Oh, boy....I haven't been online much in the last couple of months and I must say I have forgotten how to quote! Anyway, I love what you wrote here, Elizabeth, and I think, quite simply, it is the difference between unschooling and other approaches.
I lent my Homeschooling with Gentleness book to a friend of mine, right after I got it back from Chari (thank you!) so I still haven't been able to read past the first few pages I dug into while driving to Oregon in March....but what struck me was how much the emphasis was on reading....three of the smartest people I know, were not high school graduates...but they were readers....
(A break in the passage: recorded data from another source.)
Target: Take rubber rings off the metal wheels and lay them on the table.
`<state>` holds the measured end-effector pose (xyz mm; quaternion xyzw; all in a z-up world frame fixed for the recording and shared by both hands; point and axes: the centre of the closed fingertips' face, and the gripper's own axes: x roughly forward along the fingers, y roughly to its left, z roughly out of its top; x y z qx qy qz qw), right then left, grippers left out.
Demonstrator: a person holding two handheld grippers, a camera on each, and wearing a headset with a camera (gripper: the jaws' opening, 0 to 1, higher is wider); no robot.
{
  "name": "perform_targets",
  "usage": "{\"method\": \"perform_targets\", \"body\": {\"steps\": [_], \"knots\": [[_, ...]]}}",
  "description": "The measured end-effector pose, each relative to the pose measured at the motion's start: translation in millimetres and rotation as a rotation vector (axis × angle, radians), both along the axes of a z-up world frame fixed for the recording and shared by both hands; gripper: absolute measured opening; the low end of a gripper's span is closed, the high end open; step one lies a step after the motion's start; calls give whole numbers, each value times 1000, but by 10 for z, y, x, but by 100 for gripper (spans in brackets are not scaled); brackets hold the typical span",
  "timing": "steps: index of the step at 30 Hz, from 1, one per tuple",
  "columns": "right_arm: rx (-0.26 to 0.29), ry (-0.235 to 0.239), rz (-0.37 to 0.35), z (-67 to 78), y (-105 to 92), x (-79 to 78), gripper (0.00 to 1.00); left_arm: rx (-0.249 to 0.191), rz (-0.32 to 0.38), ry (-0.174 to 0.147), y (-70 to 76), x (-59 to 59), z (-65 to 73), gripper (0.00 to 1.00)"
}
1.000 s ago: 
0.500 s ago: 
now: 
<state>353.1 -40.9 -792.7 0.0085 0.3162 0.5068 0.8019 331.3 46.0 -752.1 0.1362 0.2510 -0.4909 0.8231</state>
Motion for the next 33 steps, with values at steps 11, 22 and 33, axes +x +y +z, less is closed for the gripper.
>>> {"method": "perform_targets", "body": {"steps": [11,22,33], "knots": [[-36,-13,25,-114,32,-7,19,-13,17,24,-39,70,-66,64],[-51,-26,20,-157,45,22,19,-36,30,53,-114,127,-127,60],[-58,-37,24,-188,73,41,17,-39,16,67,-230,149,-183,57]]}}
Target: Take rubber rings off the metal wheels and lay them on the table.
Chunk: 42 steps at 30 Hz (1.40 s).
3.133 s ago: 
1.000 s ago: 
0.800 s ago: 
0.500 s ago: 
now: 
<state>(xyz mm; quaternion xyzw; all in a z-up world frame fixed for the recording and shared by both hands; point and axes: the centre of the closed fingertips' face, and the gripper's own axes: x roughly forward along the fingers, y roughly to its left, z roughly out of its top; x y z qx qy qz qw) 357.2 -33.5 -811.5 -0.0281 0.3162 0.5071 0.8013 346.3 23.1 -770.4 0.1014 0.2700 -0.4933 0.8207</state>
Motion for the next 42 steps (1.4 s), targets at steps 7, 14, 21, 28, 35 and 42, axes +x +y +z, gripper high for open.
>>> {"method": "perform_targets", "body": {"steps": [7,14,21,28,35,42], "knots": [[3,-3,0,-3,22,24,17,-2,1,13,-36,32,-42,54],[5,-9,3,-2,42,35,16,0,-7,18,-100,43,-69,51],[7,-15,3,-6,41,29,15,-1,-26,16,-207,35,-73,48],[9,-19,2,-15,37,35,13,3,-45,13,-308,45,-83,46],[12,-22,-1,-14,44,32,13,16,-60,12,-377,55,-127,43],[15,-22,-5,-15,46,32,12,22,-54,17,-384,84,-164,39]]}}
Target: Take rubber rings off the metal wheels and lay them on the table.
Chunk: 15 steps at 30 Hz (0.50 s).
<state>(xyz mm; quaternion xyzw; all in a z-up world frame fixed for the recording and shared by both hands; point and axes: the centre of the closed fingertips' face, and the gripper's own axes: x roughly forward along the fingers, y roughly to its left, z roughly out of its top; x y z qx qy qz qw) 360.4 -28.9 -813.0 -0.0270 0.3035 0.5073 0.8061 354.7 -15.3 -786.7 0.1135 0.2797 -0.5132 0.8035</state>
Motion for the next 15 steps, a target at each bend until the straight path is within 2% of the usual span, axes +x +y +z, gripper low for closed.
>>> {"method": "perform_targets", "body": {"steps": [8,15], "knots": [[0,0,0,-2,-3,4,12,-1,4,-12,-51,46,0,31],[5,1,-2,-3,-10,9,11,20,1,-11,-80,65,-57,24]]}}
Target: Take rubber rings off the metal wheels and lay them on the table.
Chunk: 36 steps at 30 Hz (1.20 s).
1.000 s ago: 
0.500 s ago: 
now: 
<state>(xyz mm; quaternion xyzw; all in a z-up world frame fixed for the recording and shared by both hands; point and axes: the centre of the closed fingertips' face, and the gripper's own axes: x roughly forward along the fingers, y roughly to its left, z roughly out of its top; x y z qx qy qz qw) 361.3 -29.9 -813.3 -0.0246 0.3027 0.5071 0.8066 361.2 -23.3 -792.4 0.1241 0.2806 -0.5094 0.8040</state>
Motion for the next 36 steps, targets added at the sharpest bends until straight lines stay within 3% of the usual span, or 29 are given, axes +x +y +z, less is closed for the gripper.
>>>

As my oldest child, Isabella, approaches 3rd grade, I have been really trying to discern what is the best approach. Do we keep doing what we're doing or is it now time to implement more structure? Because my children were born very close together, I shudder at the idea of intense structure only because each of my children are at different capabilities...and to focus on one with what certain curriculums suggest, I would then be RADICALLY unschooling the others....which for us, is not the preferred method of choice...we began "formally" unschooling (what an oxymoron), when Isabella turned 5. It really was ideal as I wasn't sleeping through the night and I was tired!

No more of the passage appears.